__ASSIGNMENT__: The reply must contain exactly the lines below from the one with "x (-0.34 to" down to the one with "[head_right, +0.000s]", both included, and nothing more; please omit the pictures.

··· RECORDED INFORMATION

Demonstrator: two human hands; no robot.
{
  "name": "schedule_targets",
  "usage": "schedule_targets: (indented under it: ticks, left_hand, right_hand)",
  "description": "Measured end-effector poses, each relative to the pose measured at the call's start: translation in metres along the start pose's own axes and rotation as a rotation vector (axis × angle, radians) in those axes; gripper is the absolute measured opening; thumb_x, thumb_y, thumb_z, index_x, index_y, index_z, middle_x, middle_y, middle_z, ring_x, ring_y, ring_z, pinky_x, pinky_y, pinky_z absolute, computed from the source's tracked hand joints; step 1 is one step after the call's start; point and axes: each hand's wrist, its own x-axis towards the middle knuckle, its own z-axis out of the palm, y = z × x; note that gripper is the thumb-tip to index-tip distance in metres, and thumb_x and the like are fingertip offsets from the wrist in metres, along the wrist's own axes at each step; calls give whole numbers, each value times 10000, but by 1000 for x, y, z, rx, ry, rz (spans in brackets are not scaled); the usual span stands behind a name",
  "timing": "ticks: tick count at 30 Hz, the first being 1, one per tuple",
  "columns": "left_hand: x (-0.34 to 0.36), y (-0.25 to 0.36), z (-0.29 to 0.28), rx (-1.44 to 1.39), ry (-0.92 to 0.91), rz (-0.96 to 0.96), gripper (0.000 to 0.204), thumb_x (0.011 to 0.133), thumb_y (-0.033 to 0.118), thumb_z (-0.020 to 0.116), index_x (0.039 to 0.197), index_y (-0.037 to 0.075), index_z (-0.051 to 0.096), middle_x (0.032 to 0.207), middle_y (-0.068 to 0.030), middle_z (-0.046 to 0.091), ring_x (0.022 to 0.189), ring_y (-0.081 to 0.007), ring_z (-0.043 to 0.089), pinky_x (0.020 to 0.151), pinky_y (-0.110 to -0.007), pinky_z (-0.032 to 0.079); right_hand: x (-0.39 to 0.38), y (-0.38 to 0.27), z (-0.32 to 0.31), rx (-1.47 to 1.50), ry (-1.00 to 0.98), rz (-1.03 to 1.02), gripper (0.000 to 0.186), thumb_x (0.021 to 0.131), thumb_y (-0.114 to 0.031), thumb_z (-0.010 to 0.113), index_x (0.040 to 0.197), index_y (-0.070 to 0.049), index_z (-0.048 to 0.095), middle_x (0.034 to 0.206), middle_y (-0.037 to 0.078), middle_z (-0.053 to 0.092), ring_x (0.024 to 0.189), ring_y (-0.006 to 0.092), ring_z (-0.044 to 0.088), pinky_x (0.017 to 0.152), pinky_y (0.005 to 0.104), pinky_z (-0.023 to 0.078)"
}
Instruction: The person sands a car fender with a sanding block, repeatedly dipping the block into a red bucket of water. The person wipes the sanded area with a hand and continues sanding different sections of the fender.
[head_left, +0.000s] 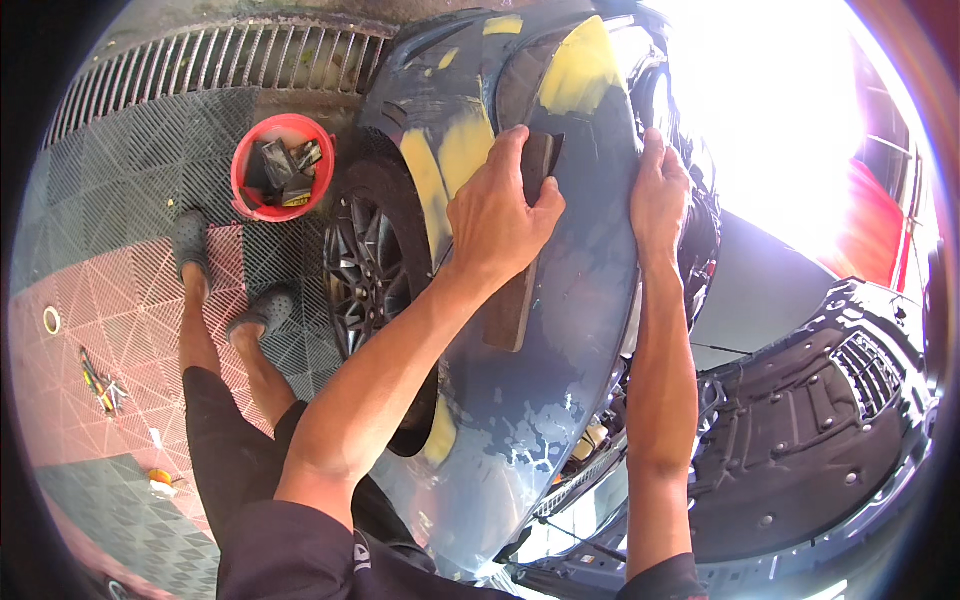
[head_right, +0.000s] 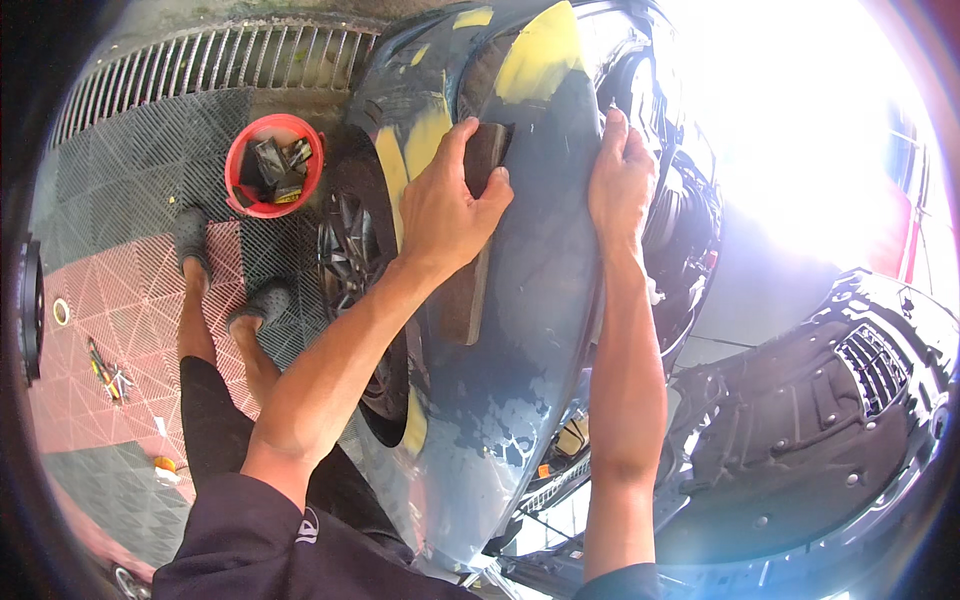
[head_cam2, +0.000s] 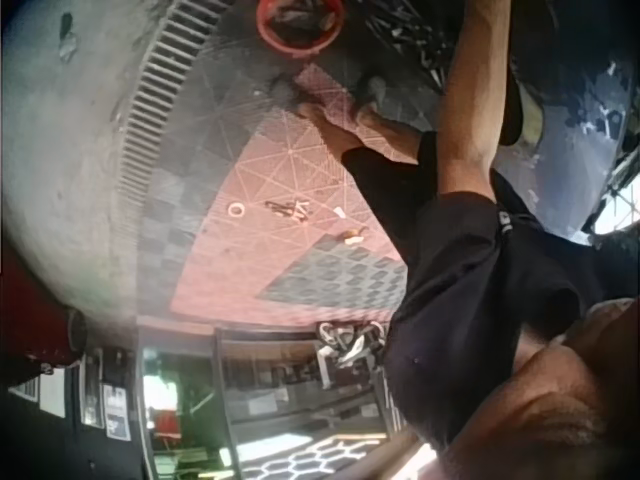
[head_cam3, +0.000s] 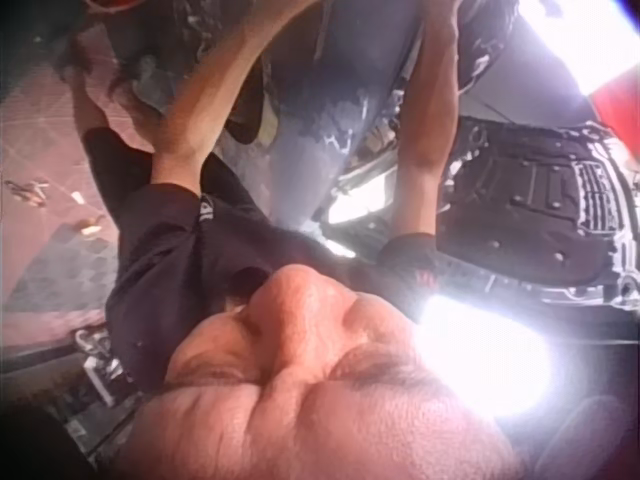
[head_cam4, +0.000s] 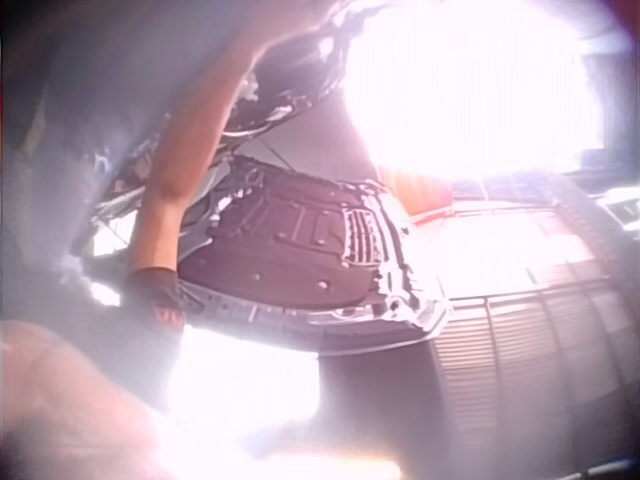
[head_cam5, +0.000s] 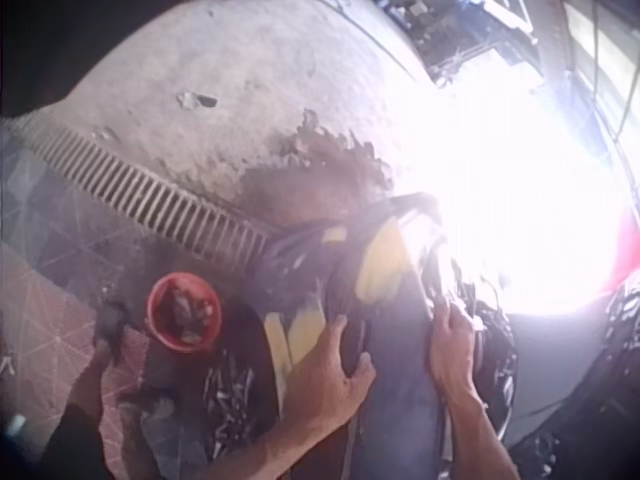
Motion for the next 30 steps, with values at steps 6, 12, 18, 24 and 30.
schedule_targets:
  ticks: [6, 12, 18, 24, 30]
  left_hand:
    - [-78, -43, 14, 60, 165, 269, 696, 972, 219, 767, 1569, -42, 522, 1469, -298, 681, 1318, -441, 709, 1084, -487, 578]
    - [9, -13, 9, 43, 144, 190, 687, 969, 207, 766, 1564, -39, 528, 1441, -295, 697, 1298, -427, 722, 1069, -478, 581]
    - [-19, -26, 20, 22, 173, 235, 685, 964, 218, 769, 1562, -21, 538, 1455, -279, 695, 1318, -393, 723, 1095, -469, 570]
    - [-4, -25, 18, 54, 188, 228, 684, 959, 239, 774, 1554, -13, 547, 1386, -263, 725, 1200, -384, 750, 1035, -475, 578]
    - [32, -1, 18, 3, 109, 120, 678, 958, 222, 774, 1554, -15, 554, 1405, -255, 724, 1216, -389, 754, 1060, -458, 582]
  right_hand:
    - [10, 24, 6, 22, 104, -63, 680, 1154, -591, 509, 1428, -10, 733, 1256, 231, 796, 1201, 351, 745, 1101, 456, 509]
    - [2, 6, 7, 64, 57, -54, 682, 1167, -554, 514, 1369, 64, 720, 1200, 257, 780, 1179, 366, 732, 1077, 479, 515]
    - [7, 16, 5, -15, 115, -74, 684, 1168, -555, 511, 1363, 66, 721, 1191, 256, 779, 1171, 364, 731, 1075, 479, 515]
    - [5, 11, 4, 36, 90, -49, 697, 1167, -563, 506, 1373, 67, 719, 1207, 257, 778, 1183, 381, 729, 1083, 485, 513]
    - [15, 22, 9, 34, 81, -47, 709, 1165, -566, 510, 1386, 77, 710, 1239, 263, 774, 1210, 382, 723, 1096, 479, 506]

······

__EXERCISE RESULT__:
  "columns": "left_hand: x (-0.34 to 0.36), y (-0.25 to 0.36), z (-0.29 to 0.28), rx (-1.44 to 1.39), ry (-0.92 to 0.91), rz (-0.96 to 0.96), gripper (0.000 to 0.204), thumb_x (0.011 to 0.133), thumb_y (-0.033 to 0.118), thumb_z (-0.020 to 0.116), index_x (0.039 to 0.197), index_y (-0.037 to 0.075), index_z (-0.051 to 0.096), middle_x (0.032 to 0.207), middle_y (-0.068 to 0.030), middle_z (-0.046 to 0.091), ring_x (0.022 to 0.189), ring_y (-0.081 to 0.007), ring_z (-0.043 to 0.089), pinky_x (0.020 to 0.151), pinky_y (-0.110 to -0.007), pinky_z (-0.032 to 0.079); right_hand: x (-0.39 to 0.38), y (-0.38 to 0.27), z (-0.32 to 0.31), rx (-1.47 to 1.50), ry (-1.00 to 0.98), rz (-1.03 to 1.02), gripper (0.000 to 0.186), thumb_x (0.021 to 0.131), thumb_y (-0.114 to 0.031), thumb_z (-0.010 to 0.113), index_x (0.040 to 0.197), index_y (-0.070 to 0.049), index_z (-0.048 to 0.095), middle_x (0.034 to 0.206), middle_y (-0.037 to 0.078), middle_z (-0.053 to 0.092), ring_x (0.024 to 0.189), ring_y (-0.006 to 0.092), ring_z (-0.044 to 0.088), pinky_x (0.017 to 0.152), pinky_y (0.005 to 0.104), pinky_z (-0.023 to 0.078)"
}
Instruction: The person sands a car fender with a sanding block, repeatedly dipping the block into a red bucket of water. The person wipes the sanded area with a hand and continues sanding different sections of the fender.
[head_left, +0.000s] 
[head_right, +0.000s] 

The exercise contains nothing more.